Duleep Singh is eventually able to reestablish contact with his mother and as a result begins to reconnect with the culture of his birth. Duleep attempts to return to India to reclaim his kingdom, but is continually thwarted by British colonial politics.

==Cast==

- Satinder Sartaaj as Duleep Singh
- Amanda Root as Queen Victoria
- Jason Flemyng as Dr Login
- Ameet Chana as Aziz-Ud-din
- Joe Egan as Ishris Reval
- David Essex as Colonel Hurban
- Madhurima Tuli as Young Maharani Jinda
- Shabana Azmi as Maharani Jinda
- Keith Duffy as Casey
- Kumud Pant as Arur Singh's Protect Soldier
- Atul Sharma as Hotel Manager
- Leanne Joyce as Ada Wetherill
- James Weber Brown as General Charles Carroll Tevis
- Arinder Sadhra as Mangla
- Lyndon Ogbourne Sir O Butan
- Sandeep Bhojak as Duleep Singh's Protect Soldier
- Sophie Stevens as Bamba Muller
- Ranjit Singh Shubh as Thakur Singh
- Malcolm Freeman as Brigadier General Hogg
- Jobanpreet Singh as Herra Singh
- Emma Kenny as Lady Login
- Tony Hasnath as Victor Duleep Singh
- Adeera Brar as Sophia Duleep Singh
- Ana Correia as the prince's bride Catherine Duleep Singh
- Courtney Sinclair as a Victorian lady

==Production==

===Development===
Written and directed by Los Angeles-based Indian filmmaker Kavi Raz, The Black Prince stars the singer Satinder Sartaaj in his acting debut.

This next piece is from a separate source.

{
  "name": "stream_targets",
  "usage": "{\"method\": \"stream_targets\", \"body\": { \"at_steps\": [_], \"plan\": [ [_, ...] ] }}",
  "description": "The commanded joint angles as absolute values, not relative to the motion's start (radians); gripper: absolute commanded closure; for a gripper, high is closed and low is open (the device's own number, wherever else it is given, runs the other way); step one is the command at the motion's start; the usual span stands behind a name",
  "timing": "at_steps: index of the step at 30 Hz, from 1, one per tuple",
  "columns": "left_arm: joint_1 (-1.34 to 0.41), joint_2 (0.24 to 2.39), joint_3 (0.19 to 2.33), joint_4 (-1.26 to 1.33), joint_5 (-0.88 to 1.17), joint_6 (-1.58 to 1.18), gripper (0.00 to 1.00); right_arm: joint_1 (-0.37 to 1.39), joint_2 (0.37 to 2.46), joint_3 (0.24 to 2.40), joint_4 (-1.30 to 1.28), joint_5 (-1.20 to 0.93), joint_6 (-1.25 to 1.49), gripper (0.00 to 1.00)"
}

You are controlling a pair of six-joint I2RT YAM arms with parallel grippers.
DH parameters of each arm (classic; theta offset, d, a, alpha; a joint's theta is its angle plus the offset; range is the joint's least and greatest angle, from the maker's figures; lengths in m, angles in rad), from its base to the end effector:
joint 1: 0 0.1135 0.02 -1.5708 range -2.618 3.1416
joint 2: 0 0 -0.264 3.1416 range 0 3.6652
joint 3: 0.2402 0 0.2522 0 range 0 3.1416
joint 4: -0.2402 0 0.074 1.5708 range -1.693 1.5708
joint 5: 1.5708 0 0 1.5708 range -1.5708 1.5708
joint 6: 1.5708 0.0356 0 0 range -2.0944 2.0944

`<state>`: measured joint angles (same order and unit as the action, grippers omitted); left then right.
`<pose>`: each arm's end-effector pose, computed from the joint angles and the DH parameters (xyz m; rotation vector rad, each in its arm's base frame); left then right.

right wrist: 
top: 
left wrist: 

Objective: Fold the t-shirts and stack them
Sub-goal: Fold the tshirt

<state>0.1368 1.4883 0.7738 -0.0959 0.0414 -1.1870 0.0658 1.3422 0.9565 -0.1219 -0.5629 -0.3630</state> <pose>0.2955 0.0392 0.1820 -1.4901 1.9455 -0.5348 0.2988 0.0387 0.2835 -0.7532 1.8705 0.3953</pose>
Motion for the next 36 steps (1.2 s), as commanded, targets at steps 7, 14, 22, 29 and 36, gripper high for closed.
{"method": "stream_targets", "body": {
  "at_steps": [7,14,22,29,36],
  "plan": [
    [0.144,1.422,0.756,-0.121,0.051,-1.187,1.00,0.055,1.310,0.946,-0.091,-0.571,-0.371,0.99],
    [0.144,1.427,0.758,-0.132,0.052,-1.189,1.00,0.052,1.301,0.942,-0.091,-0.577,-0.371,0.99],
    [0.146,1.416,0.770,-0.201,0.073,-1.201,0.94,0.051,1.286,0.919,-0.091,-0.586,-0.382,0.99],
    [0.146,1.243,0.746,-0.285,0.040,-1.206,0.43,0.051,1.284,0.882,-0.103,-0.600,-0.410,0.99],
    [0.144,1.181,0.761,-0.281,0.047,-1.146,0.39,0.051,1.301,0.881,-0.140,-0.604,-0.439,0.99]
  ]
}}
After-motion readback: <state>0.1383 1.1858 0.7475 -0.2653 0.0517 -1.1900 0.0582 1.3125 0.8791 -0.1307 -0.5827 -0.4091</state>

On the relationship between Duleep and the Queen, producer Jasjeet Singh noted: "What’s striking is that the British government treated him terribly, but throughout his life, there was a relationship of great fondness between him and Queen Victoria."

The Black Prince was produced by Brillstein Entertainment Partners; it is a bilingual English-Hindi production. The movie is set in India and the UK.

===Music===
George Kallis composed the music for The Black Prince.

The lead actor, Sartaaj, also wrote and performed some of the songs appearing in the film

==Release==
The Black Prince premiered at the Manchester Film Festival on 3 March 2017 and was released worldwide on 21 July 2017. It was also released in two dubbed versions: Punjabi and Hindi.

==Reception==
===Critical response===
The Black Prince has received generally unfavorable reviews, with most critics decrying the slow pacing as letting down the genuinely interesting subject matter, the Hindustan Times critic said: "The script is sluggish and painfully slow paced."

Of the actors, Shabana Azmi, playing the prince's mother Rani Jindan, was singled out as one of the better performers.

As of December 2023, 7% of the 14 reviews compiled by Rotten Tomatoes are positive and have an average score of 4.1 out of 10.

===Box office===
According to Box Office Mojo, The Black Prince has grossed $633,000 in three territories. The film grossed $194,000 in its opening weekend, with $106,000 earned in the United Kingdom, $8,000 in New Zealand and $80,000 in Australia.